§ **Work request**:
Pick each line containing "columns" out of the records.

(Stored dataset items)
-=-=-

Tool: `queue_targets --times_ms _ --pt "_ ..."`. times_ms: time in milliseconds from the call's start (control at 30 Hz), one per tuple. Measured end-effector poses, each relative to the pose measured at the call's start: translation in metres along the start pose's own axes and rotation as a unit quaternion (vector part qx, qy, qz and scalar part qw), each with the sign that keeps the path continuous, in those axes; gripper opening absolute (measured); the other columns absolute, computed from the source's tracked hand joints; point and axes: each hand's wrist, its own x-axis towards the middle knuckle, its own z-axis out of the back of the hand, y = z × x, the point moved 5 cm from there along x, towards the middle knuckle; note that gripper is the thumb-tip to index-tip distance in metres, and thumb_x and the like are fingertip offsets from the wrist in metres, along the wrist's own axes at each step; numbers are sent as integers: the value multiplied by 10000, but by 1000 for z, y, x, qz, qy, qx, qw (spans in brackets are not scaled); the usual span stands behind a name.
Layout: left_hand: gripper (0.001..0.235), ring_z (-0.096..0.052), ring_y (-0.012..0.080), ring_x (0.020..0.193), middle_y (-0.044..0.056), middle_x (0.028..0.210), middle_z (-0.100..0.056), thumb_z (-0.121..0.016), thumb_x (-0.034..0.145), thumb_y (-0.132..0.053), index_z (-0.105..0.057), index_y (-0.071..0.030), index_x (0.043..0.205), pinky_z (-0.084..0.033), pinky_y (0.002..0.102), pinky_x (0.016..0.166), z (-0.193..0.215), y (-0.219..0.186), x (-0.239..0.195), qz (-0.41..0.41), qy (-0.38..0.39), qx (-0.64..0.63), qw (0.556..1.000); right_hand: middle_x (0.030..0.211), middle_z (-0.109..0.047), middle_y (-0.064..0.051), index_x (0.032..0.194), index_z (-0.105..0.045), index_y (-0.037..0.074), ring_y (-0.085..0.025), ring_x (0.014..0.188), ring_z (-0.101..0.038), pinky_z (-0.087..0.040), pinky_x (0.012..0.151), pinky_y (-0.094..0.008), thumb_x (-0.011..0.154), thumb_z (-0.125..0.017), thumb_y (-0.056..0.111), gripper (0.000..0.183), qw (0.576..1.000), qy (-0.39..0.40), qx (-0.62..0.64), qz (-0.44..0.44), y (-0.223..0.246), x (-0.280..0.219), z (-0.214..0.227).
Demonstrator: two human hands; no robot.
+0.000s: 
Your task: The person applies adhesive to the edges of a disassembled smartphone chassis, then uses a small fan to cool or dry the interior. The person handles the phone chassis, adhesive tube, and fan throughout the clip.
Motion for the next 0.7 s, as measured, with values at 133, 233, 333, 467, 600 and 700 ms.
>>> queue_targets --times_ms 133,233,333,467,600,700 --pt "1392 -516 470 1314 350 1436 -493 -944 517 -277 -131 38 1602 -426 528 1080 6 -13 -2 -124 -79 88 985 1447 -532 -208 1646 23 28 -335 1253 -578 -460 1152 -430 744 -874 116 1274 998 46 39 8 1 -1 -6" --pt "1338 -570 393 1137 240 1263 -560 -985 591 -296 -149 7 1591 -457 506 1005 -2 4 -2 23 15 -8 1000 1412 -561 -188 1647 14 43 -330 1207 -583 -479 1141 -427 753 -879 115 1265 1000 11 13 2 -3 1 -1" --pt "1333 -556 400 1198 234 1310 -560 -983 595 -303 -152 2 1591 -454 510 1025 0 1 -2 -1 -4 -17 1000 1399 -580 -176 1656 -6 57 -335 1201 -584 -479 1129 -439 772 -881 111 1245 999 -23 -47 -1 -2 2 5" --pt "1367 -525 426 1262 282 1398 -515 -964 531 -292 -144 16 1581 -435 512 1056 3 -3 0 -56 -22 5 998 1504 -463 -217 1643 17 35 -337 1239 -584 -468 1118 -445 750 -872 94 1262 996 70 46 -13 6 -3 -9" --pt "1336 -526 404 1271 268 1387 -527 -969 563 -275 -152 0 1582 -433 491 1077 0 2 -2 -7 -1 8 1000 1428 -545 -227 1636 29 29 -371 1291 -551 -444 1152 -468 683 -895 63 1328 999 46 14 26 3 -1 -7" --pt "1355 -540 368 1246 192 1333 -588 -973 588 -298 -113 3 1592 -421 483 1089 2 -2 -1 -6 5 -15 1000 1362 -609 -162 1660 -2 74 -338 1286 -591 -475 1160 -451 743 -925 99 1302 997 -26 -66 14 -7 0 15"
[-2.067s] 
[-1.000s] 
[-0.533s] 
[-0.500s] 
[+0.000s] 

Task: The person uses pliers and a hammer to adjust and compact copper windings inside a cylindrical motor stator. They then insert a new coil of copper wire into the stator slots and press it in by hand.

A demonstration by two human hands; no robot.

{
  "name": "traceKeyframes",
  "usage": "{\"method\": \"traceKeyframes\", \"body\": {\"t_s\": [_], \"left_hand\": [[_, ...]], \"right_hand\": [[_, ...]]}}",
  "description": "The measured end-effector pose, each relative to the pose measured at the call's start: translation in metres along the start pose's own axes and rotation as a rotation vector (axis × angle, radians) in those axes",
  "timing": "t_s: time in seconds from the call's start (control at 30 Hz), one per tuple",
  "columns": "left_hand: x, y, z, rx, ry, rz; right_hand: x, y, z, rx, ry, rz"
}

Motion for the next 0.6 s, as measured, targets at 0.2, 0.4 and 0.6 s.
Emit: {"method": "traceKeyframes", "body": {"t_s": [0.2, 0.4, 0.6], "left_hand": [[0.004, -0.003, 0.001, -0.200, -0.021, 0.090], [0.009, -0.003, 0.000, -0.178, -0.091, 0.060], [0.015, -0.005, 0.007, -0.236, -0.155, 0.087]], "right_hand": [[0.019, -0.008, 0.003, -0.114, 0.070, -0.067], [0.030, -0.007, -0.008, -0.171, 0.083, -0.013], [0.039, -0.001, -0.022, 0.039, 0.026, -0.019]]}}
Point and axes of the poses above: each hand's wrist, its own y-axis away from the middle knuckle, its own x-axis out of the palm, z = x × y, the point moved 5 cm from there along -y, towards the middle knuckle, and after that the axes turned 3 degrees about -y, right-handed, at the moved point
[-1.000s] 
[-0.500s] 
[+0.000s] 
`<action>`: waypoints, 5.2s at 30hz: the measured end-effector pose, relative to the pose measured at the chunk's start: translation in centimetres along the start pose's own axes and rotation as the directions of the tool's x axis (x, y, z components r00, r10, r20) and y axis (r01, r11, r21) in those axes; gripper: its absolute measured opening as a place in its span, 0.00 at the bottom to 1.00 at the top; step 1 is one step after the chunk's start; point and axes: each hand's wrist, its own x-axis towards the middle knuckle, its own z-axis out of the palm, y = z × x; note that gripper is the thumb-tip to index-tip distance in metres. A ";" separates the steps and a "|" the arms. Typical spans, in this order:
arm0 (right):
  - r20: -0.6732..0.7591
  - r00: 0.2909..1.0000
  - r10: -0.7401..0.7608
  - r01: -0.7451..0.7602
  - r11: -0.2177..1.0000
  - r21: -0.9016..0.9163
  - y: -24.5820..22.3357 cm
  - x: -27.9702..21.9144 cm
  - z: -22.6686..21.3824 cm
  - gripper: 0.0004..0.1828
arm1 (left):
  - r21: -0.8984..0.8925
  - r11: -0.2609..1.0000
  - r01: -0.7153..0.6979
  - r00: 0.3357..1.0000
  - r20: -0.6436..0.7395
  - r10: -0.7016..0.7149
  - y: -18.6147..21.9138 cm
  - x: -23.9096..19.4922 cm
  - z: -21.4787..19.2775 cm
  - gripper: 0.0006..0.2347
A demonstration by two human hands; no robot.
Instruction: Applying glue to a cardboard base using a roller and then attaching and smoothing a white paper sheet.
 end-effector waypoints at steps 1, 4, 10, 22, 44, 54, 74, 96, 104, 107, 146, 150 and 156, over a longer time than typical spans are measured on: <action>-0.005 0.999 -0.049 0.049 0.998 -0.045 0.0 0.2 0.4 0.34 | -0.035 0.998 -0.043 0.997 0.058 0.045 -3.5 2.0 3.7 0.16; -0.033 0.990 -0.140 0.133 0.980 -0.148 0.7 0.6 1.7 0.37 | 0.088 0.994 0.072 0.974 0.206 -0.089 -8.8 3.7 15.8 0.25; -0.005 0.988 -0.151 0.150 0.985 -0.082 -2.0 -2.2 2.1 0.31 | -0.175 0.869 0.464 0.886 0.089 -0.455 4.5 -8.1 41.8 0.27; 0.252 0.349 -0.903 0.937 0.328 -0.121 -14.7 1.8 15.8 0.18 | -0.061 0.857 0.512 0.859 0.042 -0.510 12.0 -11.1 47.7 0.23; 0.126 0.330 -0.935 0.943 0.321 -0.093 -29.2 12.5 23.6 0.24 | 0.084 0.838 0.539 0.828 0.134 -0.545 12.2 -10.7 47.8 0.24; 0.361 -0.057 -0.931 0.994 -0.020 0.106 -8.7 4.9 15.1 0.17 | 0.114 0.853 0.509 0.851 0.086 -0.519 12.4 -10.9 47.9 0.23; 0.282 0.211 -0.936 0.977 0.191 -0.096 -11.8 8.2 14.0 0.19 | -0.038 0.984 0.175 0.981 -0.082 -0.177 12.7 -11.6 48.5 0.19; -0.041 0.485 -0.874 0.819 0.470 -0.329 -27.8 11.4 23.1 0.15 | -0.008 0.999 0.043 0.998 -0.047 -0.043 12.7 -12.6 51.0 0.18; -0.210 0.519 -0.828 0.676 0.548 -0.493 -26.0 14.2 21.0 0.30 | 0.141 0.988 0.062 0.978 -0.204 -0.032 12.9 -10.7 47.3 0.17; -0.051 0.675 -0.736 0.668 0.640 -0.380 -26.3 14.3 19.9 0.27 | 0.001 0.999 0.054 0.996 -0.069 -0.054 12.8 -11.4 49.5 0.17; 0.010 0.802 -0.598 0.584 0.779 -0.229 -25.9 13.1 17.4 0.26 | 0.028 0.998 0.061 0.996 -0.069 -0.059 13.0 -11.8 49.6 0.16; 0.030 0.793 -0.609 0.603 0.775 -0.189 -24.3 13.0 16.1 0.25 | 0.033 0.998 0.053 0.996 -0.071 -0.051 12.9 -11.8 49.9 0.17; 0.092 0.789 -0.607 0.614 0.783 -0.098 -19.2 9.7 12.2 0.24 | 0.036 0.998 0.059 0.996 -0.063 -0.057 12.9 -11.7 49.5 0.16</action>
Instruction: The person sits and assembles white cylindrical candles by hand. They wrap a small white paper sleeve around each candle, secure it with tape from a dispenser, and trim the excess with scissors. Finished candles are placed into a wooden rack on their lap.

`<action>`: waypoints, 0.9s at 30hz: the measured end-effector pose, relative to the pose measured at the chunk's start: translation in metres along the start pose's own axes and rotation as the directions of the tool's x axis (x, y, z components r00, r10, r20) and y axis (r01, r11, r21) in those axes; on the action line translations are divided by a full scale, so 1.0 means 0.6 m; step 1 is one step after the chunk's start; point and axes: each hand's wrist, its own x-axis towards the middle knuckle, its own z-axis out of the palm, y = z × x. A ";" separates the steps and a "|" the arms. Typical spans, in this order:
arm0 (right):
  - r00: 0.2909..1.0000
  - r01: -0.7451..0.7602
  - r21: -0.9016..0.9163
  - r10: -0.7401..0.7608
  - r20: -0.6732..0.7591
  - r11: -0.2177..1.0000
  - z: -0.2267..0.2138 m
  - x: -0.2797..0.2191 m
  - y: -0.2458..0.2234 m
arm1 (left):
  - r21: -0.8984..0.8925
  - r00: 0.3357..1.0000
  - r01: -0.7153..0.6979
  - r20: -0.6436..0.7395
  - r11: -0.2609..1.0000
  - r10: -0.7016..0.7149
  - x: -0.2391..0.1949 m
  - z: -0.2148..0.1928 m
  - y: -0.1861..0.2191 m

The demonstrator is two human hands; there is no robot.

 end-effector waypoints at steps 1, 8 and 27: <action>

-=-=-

§ **Answer to this task**:
Tool: `queue_targets --times_ms _ --pt "_ ..."`. times_ms: time in milliseconds from the call's start (control at 30 Hz), one per tuple. Measured end-effector poses, each relative to the pose measured at the call's start: translation in metres along the start pose's own axes and rotation as a unit quaternion (vector part qx, qy, qz and scalar part qw), each with the sign that keeps the path continuous, in those axes; gripper opening absolute (measured); the other columns absolute, computed from the source's tracked hand joints; point and axes: each hand's wrist, its own x-axis towards the middle knuckle, its own z-axis out of the back of the hand, y = z × x, the point moved 5 cm from there along x, towards the middle knuckle; note that gripper is the thumb-tip to index-tip distance in metres, and thumb_x and the like are fingertip offsets from the wrist in metres, along the wrist's own axes at each step; numbers are sent as integers: the value multiplied by 10000, but by 1000 for z, y, x, qz, qy, qx, qw (spans in brackets are not scaled); the usual span stands behind a name.
  "columns": "left_hand: x, y, z, rx, ry, rz; right_hand: x, y, z, rx, ry, rz"

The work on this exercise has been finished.